The default setting in Query Editor is with Editor pane at the top and the Results and Messages pane at the bottom of the window.  Users can also set up the Results and Messages panes to appear at the top of the query window, allowing more space for results.  With the results in a separate tab, the tabs are on the same horizontal plane and it is easier to switch from the Editor to the Results to the Messages because they are all together.  To make this change, go to the following and toggle on ‘Display Results in a separate tab’.

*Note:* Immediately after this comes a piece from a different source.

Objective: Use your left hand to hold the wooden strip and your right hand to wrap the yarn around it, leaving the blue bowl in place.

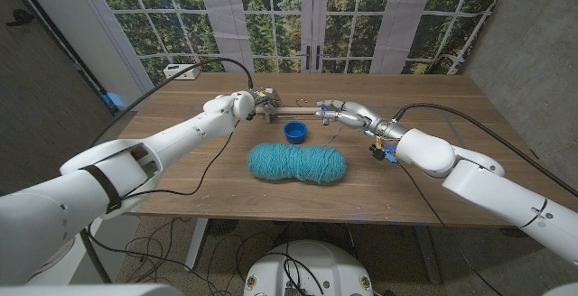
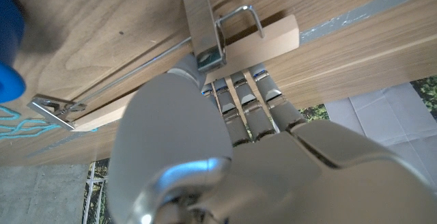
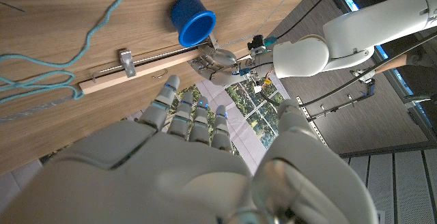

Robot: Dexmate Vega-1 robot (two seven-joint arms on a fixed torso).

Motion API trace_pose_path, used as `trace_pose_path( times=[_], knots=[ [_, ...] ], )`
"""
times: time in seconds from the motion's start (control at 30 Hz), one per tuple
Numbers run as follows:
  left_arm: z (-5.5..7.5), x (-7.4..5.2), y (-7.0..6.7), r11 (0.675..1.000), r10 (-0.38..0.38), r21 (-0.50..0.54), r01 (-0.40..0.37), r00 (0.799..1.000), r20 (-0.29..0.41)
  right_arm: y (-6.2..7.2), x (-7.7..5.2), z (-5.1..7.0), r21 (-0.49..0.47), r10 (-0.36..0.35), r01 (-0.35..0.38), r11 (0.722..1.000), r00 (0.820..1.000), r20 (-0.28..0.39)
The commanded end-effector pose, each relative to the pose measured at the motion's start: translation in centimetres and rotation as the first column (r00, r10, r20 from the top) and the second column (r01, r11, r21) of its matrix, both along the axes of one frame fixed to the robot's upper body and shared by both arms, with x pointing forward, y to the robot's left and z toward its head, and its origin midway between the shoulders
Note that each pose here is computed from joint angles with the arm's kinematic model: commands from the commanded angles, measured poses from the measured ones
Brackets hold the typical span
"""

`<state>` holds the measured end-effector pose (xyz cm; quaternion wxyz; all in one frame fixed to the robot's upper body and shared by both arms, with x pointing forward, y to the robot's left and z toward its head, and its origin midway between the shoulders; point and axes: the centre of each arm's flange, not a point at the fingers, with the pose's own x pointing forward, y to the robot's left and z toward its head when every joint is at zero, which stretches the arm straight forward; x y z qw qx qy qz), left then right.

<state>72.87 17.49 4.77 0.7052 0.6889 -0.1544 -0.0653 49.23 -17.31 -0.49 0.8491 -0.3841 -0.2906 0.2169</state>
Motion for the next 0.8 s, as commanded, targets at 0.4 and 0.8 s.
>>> trace_pose_path(
  times=[0.4, 0.8],
  knots=[
    [-1.7, 0.1, 1.1, 0.987, -0.07, -0.142, 0.08, 0.995, 0.074, 0.3, -0.3, 0.1, 0.005, -0.012, 0.012, 1.0, 1.0, 0.001],
    [-0.1, -2.8, 3.0, 0.962, 0.035, -0.269, 0.039, 0.964, 0.264, 0.5, -0.5, 0.2, 0.009, -0.019, 0.018, 1.0, 1.0, 0.008]
  ],
)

The images below show the default Results pane at the bottom of the Query Window (Left) and with the results in a separate tab (Right).



There is a setting under the Display Results in which you can toggle on: ‘Switch to the results tab after the query executes’.  With the display panes in separate, horizontal tabs, you can’t see the results after running a query like in the default format without switching to the Results pane.  This feature will save you that step of running the query then tabbing to the Results pane.  The Results tab will automatically open when executing the query.  The two options really go hand-in-hand.


AutoRecover in SSMS


Periodically there is a crash, power surge, or sudden reboot of your computer.  Of course, you had SQL Server Management Studio (SSMS) open and you were working on something important.  That seems to be the only time there is a crash/reboot.  You can lose work that that was open in SSMS but has not saved.  There is an AutoRecover feature in SSMS so all may not be lost.  The AutoRecover default settings in SSMS are:

Save AutoRecover information every 5 minutes

Keep AutoRecover information for 7 days

With the default settings, you can lose up to 5 minutes of work on a sudden reboot.  The recovered information will be kept for 7 days so there is some time to get your files.  These settings can be modified, changing how often auto recover happens and how long the information is retained.  It depends on the criticality of things that you work on as to how often you would want AutoRecover to save your scripts.  This feature can be turned off but it is not recommended.  To change the settings, go to:

Tools -> Options -> Environment -> AutoRecover



When opening SSMS after that unexpected shutdown, SSMS tries to recover the unsaved queries and prompts a dialog box to the user.  You have the choice to recover files at that time.  If you skip over that step or the dialog box does not appear on re-open, the AutoRecovered files can be found on the server.  Navigate to the folder where the backup files are located and recover files
from there.



The settings in SSMS will determine what is available to recover and when it was last saved.  You don’t want AutoRecover to constantly run, but it needs to be set to a time that is appropriate for you and your job.